Dommick gave a half smile, and this time Alethea’s breath caught for a different reason.

“Manco is employed by the Duchess of Meyrick, managing her private art collection. He writes that he is travelling to several of the duchess’s estates to inventory new acquisitions and will be passing
near this part of the country in a few days. Rather than waiting for my reply, he will call upon me to view the violin and compare it to his father’s records.”

“A few days and we may know all.” And soon after that, if Dommick could uncover the identity of the thief, she would return to Bath. She pushed aside the lowering thought. “Has anyone approached the music room to look at our forged violin?”

He shook his head. “Ord watches from the hidden gallery, and Raven, Ian, and I take our turns.”

“I have been doing as you asked and calling on your neighbors and speaking to the local shopkeepers. They all now know that I am a guest at Terralton Abbey and the owner of a particularly fine and mysterious violin.”

“I’m sure Clare was able to direct you to the ones most likely to spread news of your arrival all throughout the country.”

“Oh, yes. However, your mother is still ill from the effects of travelling from Bath, and so Clare has been reading to her. I have taken Lucy with me on my visits.” She hesitated, then confessed, “Several people have remarked on our similar features. I did not wish to deceive them, but I have no desire to cause gossip—the neighbors of Trittonstone Park knew of Lucy’s parentage from the moment of her birth, and my association with her was what they objected to. But here, people know nothing of her and she is Clare’s abigail. I have attempted to turn the conversation, but I am afraid many have guessed she is a baseborn relation of mine.”

“It cannot be helped. Clare will determine the tone of the gossip. She has but to bat her eyelashes and the neighbors quite spoil her.”

“You should show your support of Clare and Lucy. One of the reasons my neighbors disapproved of my friendship with Lucy was because my father had been vocal in his disapprobation.”

“Probably because it was an embarrassment to him.”

“Oh, no doubt.” She gave a harsh bark of laughter. “He did not appreciate his indiscretion being flung into his face. And I fully knew it. He could not know his blustering would make me fight harder to be close to her.”

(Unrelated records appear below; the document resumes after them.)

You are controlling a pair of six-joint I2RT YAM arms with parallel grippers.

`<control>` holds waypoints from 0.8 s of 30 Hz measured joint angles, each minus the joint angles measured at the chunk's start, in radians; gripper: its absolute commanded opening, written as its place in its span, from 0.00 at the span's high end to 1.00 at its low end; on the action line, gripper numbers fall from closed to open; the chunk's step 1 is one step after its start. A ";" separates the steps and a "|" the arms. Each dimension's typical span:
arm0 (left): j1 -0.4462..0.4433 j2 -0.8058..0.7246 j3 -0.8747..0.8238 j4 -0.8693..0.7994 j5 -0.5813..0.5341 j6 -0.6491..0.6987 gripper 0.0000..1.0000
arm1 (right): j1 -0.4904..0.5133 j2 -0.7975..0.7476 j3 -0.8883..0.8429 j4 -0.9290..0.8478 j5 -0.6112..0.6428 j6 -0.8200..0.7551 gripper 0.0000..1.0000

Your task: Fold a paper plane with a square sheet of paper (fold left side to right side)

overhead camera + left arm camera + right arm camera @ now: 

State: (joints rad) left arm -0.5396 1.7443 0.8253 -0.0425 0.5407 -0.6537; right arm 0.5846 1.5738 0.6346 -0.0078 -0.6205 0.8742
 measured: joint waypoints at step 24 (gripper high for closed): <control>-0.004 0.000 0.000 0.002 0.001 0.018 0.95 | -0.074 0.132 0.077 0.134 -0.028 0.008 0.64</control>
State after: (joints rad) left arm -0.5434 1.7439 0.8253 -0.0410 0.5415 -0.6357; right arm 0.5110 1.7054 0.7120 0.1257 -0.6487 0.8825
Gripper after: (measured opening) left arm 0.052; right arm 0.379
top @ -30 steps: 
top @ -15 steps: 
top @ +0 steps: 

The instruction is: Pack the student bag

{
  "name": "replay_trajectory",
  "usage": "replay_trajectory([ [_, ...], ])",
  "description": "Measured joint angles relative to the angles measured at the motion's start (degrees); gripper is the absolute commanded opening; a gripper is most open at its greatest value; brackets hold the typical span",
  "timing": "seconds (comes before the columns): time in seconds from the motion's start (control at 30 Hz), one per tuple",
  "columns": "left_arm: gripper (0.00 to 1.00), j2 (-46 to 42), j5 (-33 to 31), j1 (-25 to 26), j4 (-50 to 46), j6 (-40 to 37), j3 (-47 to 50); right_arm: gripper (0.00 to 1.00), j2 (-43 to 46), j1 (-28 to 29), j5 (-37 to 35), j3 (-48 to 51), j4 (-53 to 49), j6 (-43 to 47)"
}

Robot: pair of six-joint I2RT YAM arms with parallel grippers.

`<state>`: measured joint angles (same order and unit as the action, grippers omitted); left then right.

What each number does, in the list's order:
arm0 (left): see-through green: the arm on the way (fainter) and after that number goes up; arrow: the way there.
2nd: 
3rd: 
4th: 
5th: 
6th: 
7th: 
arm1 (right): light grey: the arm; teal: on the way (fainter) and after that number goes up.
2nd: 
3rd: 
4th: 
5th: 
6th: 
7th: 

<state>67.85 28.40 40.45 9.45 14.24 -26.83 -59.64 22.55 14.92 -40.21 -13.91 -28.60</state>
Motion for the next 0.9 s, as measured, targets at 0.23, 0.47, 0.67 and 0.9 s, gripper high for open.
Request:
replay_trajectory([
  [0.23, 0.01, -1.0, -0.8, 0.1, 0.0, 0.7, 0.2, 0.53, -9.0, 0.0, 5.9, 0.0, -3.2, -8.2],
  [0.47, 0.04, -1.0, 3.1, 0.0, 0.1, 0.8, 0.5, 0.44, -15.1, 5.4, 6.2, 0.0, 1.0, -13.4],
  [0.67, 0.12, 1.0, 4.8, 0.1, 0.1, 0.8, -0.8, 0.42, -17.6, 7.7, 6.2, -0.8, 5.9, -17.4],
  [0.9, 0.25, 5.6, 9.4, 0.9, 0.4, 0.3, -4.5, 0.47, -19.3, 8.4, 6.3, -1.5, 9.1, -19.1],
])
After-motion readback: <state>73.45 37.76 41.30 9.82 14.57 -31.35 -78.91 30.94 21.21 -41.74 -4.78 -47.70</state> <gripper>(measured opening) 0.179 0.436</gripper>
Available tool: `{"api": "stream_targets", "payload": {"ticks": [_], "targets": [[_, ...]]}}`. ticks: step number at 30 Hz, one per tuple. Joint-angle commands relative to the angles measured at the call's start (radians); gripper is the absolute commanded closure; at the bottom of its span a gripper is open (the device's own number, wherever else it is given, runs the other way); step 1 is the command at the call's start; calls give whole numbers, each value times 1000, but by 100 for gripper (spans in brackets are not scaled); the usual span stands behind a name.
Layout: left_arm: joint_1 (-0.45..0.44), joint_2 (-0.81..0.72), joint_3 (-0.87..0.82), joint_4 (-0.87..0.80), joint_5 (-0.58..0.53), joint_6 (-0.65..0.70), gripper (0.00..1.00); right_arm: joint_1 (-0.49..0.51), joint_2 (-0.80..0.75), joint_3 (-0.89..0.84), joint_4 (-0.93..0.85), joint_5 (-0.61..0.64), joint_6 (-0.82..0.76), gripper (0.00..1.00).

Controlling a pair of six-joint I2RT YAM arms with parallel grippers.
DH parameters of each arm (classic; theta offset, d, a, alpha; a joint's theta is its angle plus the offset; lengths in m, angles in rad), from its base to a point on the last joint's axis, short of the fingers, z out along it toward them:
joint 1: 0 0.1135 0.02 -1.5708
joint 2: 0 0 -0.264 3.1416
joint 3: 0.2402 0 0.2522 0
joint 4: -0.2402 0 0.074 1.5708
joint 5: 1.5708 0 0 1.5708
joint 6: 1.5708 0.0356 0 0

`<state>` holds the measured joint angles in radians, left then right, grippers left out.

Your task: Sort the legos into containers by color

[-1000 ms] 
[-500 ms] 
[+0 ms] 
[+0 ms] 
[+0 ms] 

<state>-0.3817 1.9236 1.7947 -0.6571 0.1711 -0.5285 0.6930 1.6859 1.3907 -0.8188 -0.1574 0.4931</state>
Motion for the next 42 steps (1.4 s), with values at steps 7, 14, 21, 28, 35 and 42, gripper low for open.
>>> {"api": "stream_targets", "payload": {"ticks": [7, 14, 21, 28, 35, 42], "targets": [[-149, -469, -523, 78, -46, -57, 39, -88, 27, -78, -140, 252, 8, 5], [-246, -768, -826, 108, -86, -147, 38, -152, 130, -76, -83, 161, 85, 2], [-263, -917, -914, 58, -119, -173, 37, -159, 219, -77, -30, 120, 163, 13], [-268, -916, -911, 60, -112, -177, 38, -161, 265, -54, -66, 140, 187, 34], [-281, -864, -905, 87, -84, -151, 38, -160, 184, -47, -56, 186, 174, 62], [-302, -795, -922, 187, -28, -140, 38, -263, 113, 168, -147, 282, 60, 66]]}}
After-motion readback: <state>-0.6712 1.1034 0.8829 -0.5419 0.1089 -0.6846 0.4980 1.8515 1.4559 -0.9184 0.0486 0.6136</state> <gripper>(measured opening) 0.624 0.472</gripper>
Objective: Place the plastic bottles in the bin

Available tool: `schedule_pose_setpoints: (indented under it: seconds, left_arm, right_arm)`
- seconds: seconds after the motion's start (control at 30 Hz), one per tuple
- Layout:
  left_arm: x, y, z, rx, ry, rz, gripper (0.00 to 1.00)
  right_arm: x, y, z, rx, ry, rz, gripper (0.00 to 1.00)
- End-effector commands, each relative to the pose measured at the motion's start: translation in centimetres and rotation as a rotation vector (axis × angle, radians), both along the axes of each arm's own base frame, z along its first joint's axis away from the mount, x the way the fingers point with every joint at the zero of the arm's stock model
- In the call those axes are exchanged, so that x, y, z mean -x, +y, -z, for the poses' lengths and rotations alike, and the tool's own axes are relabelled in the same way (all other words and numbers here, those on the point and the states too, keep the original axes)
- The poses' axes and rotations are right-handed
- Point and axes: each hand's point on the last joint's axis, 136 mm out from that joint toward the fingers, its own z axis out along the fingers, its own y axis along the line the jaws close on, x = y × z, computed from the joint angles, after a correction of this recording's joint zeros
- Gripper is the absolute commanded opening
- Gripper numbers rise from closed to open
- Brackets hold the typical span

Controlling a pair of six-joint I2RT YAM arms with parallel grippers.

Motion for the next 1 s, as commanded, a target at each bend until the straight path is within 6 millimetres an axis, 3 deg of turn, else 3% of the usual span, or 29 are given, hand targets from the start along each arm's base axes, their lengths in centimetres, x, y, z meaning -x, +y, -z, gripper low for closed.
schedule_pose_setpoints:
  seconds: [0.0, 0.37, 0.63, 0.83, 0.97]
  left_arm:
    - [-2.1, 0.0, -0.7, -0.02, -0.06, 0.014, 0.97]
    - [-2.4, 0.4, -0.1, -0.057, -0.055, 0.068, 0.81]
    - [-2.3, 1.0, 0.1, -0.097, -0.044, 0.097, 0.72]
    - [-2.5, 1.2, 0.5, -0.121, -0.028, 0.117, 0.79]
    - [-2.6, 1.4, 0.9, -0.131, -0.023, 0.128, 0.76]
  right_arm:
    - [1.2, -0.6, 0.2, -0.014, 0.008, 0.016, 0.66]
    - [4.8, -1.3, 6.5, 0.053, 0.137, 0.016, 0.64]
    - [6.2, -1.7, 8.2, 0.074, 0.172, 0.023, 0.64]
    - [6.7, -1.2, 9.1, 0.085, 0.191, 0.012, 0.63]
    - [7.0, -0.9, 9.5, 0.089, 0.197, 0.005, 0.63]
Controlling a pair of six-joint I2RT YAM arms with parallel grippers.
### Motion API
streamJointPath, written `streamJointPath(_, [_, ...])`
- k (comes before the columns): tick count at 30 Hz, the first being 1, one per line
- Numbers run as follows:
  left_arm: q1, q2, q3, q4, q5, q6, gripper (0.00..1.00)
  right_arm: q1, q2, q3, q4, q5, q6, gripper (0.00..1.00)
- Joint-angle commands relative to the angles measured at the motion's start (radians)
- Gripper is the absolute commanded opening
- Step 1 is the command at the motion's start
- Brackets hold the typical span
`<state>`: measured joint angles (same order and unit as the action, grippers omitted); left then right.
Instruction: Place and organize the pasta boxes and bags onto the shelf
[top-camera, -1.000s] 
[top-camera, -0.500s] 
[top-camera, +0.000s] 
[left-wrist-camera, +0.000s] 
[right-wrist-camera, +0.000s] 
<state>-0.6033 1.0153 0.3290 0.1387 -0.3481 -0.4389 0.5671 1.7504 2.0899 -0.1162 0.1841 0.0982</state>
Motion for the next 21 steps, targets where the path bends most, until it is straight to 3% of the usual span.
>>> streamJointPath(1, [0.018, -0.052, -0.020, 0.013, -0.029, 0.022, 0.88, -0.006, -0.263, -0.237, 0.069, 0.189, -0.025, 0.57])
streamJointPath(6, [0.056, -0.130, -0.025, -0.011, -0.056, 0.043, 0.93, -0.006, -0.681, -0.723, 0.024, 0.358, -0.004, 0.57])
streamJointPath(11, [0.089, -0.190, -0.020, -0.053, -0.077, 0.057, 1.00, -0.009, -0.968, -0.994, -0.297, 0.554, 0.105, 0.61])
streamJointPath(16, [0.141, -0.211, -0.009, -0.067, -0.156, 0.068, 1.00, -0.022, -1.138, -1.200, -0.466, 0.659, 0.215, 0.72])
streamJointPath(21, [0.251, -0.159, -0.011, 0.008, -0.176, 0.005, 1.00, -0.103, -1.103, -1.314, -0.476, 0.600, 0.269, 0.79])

“You must admit that your friendship is unusual.”

“It is part of the reason why I value it so highly. Lucy wants nothing from me, because like me, the men in her life have been nothing but disappointments.” The bitter words hung in the air between them. She immediately regretted saying so much. “I apologize, my comments were indiscreet.”

“I think I understand you better.” He looked abashed. “When I first met you in London, my words must have seemed an echo of your father’s treatment of you.”

She had never consciously connected the two events, but he was right, of course. “I assure you, I was childish and willful. But the violin has always been my favoured instrument. Its music touched me in ways the music of other instruments did not.”